● Exercise description
Collect each line of the entries that holds the string "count".

↓↓↓

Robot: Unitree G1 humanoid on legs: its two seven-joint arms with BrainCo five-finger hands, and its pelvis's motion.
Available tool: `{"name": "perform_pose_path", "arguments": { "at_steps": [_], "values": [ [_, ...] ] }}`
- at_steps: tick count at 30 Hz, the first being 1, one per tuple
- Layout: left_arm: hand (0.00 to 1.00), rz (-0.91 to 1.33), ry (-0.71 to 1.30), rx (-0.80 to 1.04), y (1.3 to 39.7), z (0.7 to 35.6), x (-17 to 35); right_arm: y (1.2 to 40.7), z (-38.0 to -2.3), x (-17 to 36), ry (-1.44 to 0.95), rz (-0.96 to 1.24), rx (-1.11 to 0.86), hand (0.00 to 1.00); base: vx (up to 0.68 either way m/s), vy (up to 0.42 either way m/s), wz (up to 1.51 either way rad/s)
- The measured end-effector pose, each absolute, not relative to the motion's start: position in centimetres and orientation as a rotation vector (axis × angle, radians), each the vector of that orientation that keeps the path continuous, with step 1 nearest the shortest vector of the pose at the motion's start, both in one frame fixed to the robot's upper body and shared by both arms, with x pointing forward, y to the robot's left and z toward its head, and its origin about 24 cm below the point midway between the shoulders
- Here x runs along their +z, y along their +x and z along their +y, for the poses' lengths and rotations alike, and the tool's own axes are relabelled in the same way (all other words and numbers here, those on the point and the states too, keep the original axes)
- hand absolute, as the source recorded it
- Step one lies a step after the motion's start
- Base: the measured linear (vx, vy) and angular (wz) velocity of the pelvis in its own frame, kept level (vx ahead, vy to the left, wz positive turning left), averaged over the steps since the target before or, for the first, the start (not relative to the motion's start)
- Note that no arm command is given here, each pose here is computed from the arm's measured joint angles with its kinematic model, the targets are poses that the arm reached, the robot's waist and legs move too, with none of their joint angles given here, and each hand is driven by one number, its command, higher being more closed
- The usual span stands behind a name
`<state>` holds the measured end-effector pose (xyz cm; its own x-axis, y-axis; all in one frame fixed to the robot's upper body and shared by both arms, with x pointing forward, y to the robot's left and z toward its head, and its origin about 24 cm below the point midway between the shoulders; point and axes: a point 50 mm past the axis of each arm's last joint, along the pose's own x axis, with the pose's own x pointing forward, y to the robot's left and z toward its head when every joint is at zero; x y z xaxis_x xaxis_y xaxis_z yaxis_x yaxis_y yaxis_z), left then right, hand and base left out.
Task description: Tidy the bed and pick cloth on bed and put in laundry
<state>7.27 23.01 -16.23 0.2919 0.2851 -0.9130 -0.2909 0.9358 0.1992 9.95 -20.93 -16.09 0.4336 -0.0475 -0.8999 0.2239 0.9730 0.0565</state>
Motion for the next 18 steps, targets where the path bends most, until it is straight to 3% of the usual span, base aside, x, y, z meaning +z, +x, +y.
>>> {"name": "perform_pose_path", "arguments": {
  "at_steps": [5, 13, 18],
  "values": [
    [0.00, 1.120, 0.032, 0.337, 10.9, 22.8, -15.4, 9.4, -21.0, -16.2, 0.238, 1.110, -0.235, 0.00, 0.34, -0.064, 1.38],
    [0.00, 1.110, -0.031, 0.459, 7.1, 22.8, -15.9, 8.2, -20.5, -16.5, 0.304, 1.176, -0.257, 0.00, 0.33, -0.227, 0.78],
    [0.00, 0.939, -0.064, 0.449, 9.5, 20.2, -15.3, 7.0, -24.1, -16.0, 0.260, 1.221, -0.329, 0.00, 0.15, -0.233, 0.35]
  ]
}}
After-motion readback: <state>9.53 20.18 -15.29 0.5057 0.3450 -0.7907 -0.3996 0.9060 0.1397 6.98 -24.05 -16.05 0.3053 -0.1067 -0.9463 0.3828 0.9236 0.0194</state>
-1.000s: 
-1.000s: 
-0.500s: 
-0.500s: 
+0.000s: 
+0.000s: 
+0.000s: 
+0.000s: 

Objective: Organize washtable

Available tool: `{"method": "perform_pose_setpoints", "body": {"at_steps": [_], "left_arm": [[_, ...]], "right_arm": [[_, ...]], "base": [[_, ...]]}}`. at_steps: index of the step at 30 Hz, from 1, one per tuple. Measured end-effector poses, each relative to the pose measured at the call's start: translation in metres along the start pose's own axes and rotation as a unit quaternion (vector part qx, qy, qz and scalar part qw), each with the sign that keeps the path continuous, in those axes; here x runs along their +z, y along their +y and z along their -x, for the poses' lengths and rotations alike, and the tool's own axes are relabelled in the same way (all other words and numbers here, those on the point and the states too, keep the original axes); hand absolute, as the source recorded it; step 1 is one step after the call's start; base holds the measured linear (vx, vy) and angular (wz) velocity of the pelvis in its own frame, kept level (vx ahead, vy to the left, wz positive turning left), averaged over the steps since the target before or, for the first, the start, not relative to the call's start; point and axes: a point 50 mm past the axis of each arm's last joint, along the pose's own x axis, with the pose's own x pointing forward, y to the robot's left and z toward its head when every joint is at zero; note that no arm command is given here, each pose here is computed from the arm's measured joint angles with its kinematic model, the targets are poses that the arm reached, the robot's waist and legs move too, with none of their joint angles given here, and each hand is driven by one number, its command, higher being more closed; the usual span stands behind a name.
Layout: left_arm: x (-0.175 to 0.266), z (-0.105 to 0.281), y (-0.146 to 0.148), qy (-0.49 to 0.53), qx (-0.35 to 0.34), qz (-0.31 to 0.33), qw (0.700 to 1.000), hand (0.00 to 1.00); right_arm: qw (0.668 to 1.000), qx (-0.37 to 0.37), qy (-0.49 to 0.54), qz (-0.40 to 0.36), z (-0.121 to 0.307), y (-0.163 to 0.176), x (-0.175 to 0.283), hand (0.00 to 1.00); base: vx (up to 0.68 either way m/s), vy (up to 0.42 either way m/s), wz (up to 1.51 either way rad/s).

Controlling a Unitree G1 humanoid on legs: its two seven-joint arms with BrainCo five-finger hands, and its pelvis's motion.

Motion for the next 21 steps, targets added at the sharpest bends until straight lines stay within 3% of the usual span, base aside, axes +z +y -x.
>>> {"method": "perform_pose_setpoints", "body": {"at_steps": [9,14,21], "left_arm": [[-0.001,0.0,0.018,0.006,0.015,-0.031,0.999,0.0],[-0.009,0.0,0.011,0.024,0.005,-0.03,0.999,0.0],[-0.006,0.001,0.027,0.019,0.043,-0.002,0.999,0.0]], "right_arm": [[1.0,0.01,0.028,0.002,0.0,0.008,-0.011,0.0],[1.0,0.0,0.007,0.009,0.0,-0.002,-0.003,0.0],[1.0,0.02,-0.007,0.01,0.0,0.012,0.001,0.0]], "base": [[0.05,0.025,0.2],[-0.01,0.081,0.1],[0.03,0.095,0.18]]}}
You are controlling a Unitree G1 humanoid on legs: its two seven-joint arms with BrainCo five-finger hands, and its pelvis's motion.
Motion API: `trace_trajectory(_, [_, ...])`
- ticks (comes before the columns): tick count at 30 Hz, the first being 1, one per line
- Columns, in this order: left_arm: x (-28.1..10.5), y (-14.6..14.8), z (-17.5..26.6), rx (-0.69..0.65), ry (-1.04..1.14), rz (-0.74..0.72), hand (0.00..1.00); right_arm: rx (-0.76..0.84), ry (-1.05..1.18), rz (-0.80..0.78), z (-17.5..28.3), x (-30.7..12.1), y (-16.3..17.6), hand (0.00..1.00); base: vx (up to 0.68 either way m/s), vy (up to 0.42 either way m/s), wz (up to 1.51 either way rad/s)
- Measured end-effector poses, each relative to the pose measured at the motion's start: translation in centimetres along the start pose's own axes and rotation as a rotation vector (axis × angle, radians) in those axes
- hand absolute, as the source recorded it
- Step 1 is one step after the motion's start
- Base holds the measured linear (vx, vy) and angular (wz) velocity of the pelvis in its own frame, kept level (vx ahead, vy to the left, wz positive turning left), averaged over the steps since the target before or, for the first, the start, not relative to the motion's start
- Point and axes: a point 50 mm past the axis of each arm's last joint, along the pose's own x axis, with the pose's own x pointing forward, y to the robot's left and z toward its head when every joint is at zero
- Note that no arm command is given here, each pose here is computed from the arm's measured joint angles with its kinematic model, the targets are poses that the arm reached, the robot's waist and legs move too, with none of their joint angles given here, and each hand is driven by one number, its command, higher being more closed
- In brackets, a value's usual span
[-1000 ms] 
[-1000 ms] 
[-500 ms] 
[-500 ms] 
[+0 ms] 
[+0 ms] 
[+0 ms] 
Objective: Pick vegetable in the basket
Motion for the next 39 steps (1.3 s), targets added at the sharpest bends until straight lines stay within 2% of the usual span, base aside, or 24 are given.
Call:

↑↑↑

● Answer space
- at_steps: tick count at 30 Hz, the first being 1, one per tuple
- ticks (comes before the columns): tick count at 30 Hz, the first being 1, one per line

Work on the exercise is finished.